Le ministre de la Santé publique, Hygiène et Prévoyance sociale, Samuel Roger Kamba, a officiellement lancé, ce jeudi 27 novembre 2025, au Centre culturel des pays d’Afrique à Kinshasa, les travaux de la 3ᵉ édition du Colloque africain des soins infirmiers et obstétricaux (CASIO). Placé sous le thème : « Les infirmiers et les sages-femmes face aux défis de la couverture sanitaire universelle en Afrique », ce rendez-vous scientifique de quatre jours ambitionne de renforcer les compétences, encourager la collaboration et valoriser l’autonomie professionnelle de ces piliers du système de santé.
La salle comble témoignait de l’intérêt suscité par cet événement majeur. Des délégations venues de 17 pays africains parmi lesquels le Bénin, le Burkina Faso, le Burundi, le Cameroun, la RDC, la Côte d’Ivoire, le Gabon, Madagascar, le Mali, la Mauritanie, le Niger, la République centrafricaine, le Sénégal, le Tchad et la Guinée ont répondu présent. Dans un geste symbolique empreint d’hospitalité, le ministre Roger Kamba a remis à chacun des chefs de délégation un emblème culturel congolais, reflet de l’identité et de la richesse patrimoniale de la RDC. Étaient également représentées les 26 provinces du pays, démontrant l’importance nationale accordée à cette plateforme d’échanges scientifiques
Dans son discours d’ouverture, le ministre n’a pas caché sa satisfaction : « Je suis très fier de constater cette initiative qui fédère toutes ces compétences essentielles pour notre chaîne de santé. » Roger Kamba a également tenu à rappeler la place stratégique des infirmiers et des sages-femmes dans la prise en charge sanitaire : « Un médecin ne peut pas poser un acte sans l’infirmier, mais un infirmier peut poser un acte sans médecin. Souvent, le médecin arrive lorsque tout a déjà été préparé par l’infirmier, et c’est encore l’infirmière qui poursuit le travail. »
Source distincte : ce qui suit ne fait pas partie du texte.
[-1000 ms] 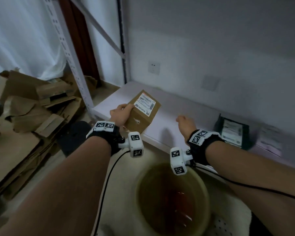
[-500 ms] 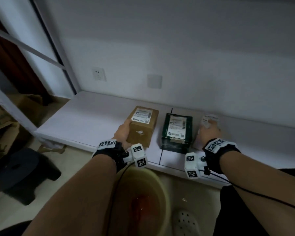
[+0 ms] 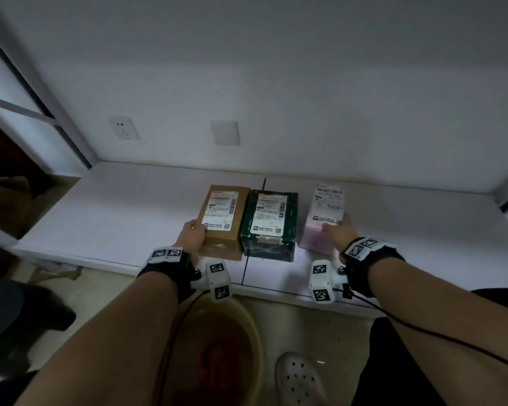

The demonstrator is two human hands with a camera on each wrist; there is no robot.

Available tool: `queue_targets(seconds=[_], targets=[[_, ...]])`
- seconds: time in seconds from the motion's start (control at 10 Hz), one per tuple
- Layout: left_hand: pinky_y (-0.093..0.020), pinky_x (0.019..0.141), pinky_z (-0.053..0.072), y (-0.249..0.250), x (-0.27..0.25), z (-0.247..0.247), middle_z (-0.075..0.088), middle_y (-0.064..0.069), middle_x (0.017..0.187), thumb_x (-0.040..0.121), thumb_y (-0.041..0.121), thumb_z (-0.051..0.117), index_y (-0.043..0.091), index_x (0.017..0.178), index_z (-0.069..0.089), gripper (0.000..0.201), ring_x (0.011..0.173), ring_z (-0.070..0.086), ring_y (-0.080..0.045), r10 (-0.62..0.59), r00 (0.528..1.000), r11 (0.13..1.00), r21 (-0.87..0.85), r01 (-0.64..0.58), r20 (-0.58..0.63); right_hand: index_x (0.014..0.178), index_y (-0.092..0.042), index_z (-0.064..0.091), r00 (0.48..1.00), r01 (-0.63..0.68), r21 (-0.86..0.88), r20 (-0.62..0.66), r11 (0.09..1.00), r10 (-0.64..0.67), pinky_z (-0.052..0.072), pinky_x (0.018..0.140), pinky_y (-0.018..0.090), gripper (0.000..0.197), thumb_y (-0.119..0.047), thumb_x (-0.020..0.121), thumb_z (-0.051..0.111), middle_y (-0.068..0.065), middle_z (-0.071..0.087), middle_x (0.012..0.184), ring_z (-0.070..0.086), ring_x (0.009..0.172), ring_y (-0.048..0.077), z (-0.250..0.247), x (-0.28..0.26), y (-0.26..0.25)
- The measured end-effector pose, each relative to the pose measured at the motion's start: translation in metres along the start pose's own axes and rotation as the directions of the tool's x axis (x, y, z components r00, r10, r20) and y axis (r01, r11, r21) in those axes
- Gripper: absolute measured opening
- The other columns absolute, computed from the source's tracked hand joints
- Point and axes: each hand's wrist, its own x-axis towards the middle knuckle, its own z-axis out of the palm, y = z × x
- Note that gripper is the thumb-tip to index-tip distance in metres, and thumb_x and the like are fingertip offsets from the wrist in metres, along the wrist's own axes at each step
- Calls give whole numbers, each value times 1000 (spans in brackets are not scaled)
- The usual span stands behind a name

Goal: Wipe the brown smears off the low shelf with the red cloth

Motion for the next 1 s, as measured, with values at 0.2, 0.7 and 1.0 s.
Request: queue_targets(seconds=[0.2,0.7,1.0], targets=[[-43,97,48,2,2,10,54,-14,131,94,15,42,21,144,33,51,112,55,-34,54,996,995,92,-48,-68,117,8,52,985,64,-31,163,997,-58,46,97,41,38,8,79,52,16,62,111,58,106,27,-2,-1,-2],[-45,105,42,8,4,8,49,-15,139,95,18,41,19,149,22,57,120,52,-35,76,997,959,270,-82,34,129,-7,50,994,-42,-159,93,986,57,49,93,36,47,-7,82,53,13,62,121,60,111,32,6,15,14],[-48,101,46,31,-5,0,45,-23,140,95,20,47,9,147,29,56,121,52,-38,288,958,904,335,-266,-17,145,-4,28,995,9,-320,-90,947,-41,32,111,43,59,-27,94,48,19,30,147,36,133,38,-18,-29,-38]])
Ces propos, salués par une salve d’applaudissements, ont souligné la nécessité de renforcer la reconnaissance de ces professionnels souvent en première ligne. Le colloque, ouvert depuis le 26 novembre et qui se poursuivra jusqu’au 28 novembre 2025, vise à déboucher sur des actions concrètes, notamment : une feuille de route orientée vers une solidarité structurée entre acteurs du secteur, des recommandations opérationnelles pour améliorer la formation, l’encadrement et l’exercice des soins infirmiers et obstétricaux.
Les participants espèrent que les conclusions de ces assises contribueront à faire avancer la couverture sanitaire universelle en Afrique, un défi majeur pour les systèmes de santé du continent.